The Modern Window

Zoë Paul

Sep 1, 2020–Jul 5, 2021

MoMA

Zöe Paul. The Land of the Lotus Eaters. 2018. Raku fired ceramic beads, nylon coated steel cable, brass, and silver, 860 × 340 × 1 cm. Courtesy the artist. Photo: William Morgan
  • MoMA, Floor 1, The Modern Window

Zoë Paul’s installations incorporate styles of picture-making from across history—ancient cave paintings, Byzantine iconography, classical Greek vases, as well as the digital pixels that compose virtual reality. The bead curtains that form her Modern Window installation, Shadows over the bright and darkened lands of the earth (2018/19), are made from thousands of handmade stoneware, terra cotta, and porcelain beads, and are partially inspired by the curtains hung in doorways in the Mediterranean, which allow easy flow between public and private spaces. Ambient light and the motion of passersby make the figures depicted by Paul’s curtains appear to come to life, with a kind of flickering that resembles early film animation. The beads serve a function similar to that of computer pixels, coalescing to produce a triptych of figures—in the artist’s words, a “celebratory, spiritual evocation of bodily representation, focusing on musculature, strength, dynamism, and the spiritually erotic.”

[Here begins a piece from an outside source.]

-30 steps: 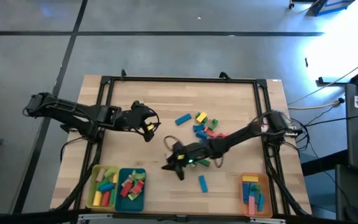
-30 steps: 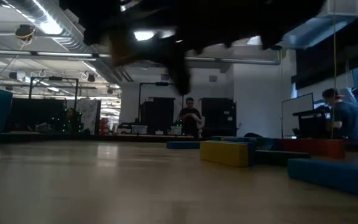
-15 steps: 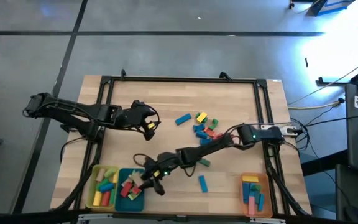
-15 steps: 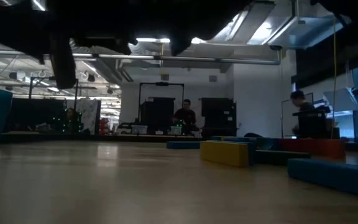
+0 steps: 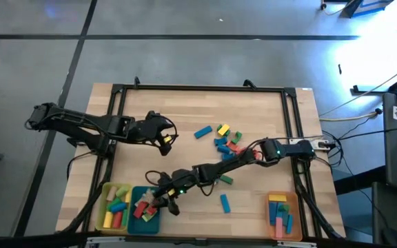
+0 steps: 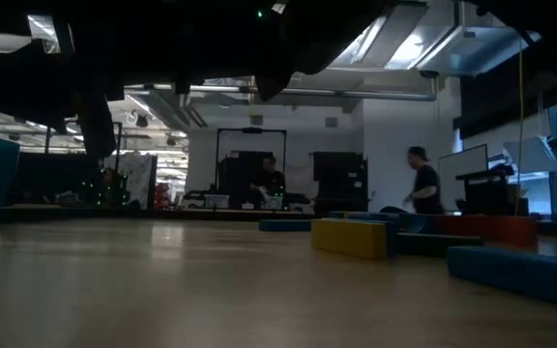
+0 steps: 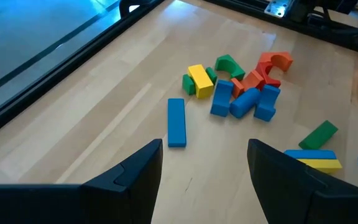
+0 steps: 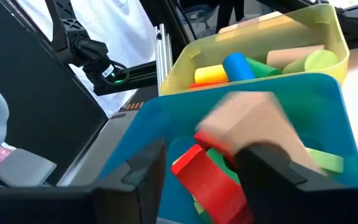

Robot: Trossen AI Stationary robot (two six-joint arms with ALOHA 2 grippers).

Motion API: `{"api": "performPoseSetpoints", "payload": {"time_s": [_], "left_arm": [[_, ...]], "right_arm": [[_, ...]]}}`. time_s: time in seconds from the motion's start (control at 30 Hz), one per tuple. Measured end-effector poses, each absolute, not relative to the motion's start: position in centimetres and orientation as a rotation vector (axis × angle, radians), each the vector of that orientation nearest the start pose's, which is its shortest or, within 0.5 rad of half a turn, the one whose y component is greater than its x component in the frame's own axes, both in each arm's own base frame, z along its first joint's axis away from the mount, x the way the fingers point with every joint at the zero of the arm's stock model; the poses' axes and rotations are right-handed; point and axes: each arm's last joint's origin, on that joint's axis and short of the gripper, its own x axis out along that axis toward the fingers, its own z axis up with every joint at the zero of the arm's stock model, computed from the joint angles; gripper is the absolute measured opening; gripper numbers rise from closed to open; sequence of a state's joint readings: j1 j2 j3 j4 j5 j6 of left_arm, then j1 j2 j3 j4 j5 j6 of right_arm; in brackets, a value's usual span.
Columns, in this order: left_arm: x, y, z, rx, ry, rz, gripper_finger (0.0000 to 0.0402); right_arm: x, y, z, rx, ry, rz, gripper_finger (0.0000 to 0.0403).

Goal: Sort blocks by size
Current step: Put the brown arch block into the blue bin, then put the blue rectangular block into the orange bin

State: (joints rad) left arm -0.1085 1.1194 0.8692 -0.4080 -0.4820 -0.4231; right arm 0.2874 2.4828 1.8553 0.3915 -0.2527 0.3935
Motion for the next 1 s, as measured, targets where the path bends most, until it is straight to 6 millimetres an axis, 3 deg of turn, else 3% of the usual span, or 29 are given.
{"api": "performPoseSetpoints", "payload": {"time_s": [0.23,0.5,0.73,1.0], "left_arm": [[23.1,-1.2,28.1,-0.219,0.542,0.487,0.0214],[23.1,-1.2,28.1,-0.233,0.539,0.491,0.0214],[23.1,-1.2,28.1,-0.232,0.541,0.492,0.0214],[23.1,-1.2,28.1,-0.241,0.538,0.494,0.0214]], "right_arm": [[53.0,16.4,14.7,0.381,0.357,0.499,0.022],[52.1,14.4,16.2,0.425,0.592,0.623,0.0219],[49.5,14.4,17.8,0.285,0.825,0.516,0.0218],[45.2,14.1,21.0,0.162,1.108,0.442,0.0218]]}}
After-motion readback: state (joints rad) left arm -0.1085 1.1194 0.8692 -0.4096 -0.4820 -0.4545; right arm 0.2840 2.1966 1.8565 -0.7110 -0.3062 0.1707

The Modern Window is a series of site-specific installations by contemporary artists commissioned by The Museum of Modern Art and designed for the exterior window of The Modern restaurant on West 53rd Street. Since 2008, artists including Korakrit Arunanondchai, assume vivid astro focus in collaboration with Hrafnhildur Arnardóttir, Xaviera Simmons, Mickalene Thomas, Andrea Zittel, and Firelei Báez have created installations that respond to and engage with the architecture of the window.

Organized by Jocelyn Miller, Assistant Curator, MoMA PS1.

  • This installation is part of The Modern Window.